LONDON (Reuters) – Prospek hampir setengah dari proyek dunia untuk membangun infrastruktur untuk mengekspor gas alam cair telah goyah dalam beberapa bulan terakhir, di tengah meningkatnya kekhawatiran tentang perubahan iklim, protes publik, dan penundaan akibat pandemi virus corona, menurut sebuah laporan yang diterbitkan pada Selasa (7 Juli).
Dari 45 proyek ekspor LNG utama dalam pengembangan pra-konstruksi secara global, setidaknya 20 – mewakili pengeluaran modal sekitar US $ 292 miliar (S $ 406,6 miliar) – sekarang menghadapi penundaan pembiayaan mereka, para peneliti di Global Energy Monitor menemukan.
Itu menandai pergeseran mencolok oleh investor dari apa yang banyak dianggap sebagai pasar bahan bakar yang menjanjikan, sudah diterpa oleh pertumbuhan permintaan yang lebih lambat, meningkatnya persaingan dari teknologi energi terbarukan dan oposisi atas emisi pemanasan iklim industri.

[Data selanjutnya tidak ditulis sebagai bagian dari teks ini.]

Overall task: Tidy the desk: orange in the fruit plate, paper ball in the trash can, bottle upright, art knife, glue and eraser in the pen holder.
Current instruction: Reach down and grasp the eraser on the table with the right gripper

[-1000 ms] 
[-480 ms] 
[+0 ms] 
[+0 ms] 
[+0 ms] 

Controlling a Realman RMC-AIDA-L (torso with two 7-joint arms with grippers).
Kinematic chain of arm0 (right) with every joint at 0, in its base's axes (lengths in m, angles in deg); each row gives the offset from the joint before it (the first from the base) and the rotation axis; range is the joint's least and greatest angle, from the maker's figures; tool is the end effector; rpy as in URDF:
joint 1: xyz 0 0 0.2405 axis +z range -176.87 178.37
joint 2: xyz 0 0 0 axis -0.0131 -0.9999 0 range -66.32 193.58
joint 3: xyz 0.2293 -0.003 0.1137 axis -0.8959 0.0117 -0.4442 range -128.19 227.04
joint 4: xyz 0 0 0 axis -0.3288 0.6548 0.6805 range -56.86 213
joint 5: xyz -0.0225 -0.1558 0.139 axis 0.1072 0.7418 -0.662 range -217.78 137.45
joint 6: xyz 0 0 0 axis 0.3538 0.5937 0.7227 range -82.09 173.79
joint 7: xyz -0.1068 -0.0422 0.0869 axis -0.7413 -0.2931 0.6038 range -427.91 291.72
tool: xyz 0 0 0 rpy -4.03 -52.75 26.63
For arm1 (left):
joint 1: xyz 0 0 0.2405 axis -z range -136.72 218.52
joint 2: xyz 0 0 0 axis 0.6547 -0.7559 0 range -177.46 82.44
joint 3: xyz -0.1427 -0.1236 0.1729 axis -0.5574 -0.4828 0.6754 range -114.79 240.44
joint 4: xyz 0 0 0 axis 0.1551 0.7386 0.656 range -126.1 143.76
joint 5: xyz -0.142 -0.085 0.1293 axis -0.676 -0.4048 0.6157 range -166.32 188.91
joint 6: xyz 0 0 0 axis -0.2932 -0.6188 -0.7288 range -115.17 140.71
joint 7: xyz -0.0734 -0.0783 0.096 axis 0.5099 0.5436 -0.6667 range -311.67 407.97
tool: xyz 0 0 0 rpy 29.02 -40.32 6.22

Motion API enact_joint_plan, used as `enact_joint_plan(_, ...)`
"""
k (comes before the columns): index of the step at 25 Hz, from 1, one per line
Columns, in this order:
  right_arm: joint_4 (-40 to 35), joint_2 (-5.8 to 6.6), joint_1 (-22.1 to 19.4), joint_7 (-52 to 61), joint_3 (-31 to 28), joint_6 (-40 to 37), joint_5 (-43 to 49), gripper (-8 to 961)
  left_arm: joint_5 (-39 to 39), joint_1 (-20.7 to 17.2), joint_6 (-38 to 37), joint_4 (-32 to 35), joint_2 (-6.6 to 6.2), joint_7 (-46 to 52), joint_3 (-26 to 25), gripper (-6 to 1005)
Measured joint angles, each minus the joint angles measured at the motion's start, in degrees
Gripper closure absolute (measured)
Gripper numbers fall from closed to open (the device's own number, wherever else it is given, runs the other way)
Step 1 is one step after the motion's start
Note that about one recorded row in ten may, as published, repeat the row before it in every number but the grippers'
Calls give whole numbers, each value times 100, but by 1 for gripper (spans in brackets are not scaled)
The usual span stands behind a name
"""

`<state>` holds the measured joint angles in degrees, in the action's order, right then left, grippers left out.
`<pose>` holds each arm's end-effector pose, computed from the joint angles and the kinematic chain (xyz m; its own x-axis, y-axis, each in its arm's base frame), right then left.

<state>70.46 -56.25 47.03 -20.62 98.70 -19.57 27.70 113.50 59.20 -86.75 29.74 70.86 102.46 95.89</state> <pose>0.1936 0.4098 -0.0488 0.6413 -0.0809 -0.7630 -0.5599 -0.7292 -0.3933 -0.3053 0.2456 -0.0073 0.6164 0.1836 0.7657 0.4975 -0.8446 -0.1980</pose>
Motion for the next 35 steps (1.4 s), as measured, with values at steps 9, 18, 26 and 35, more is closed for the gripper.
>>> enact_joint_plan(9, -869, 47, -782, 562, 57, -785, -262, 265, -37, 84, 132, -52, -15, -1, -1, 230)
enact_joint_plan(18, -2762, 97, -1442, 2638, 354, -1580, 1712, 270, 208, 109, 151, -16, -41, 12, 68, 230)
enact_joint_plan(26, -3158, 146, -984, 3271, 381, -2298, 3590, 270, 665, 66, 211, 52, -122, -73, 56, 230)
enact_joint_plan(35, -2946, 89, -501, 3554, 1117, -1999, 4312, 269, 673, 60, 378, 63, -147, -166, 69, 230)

Wakil presiden Bank Investasi Eropa mengatakan laporan itu menggarisbawahi risiko investasi yang tidak dapat diterima dalam aset LNG.
“Berinvestasi dalam infrastruktur bahan bakar fosil baru seperti terminal gas alam cair (LNG) semakin merupakan keputusan yang tidak sehat secara ekonomi,” kata Andrew McDowell kepada Reuters dalam email.
Bank telah mengumumkan pada bulan November bahwa mereka akan berhenti membiayai proyek bahan bakar fosil pada akhir 2021.
Industri LNG telah membuat taruhan besar pada prospek yang lebih positif, karena banyak analis memperkirakan bahwa permintaan akan melampaui pasokan dalam dekade berikutnya.
Perusahaan berkomitmen US $ 160 miliar hingga US $ 170 miliar untuk pembangunan terminal ekspor LNG baru di seluruh dunia pada 2019, hampir tiga kali lipat dari sekitar US $ 65 miliar yang berkomitmen pada 2018, kata para peneliti di kelompok riset nirlaba yang berbasis di San Francisco.
Secara total, perusahaan telah mengumumkan rencana untuk membangun US $ 758 miliar proyek yang belum dalam tahap pra-konstruksi. Tetapi dengan 20 proyek sekarang dalam bahaya, termasuk sembilan di Amerika Serikat, pengeluaran modal yang direncanakan dapat dikurangi sebesar $ 292 miliar, atau 38 persen, jika penundaan berlanjut tanpa batas waktu, para peneliti mengatakan kepada Reuters.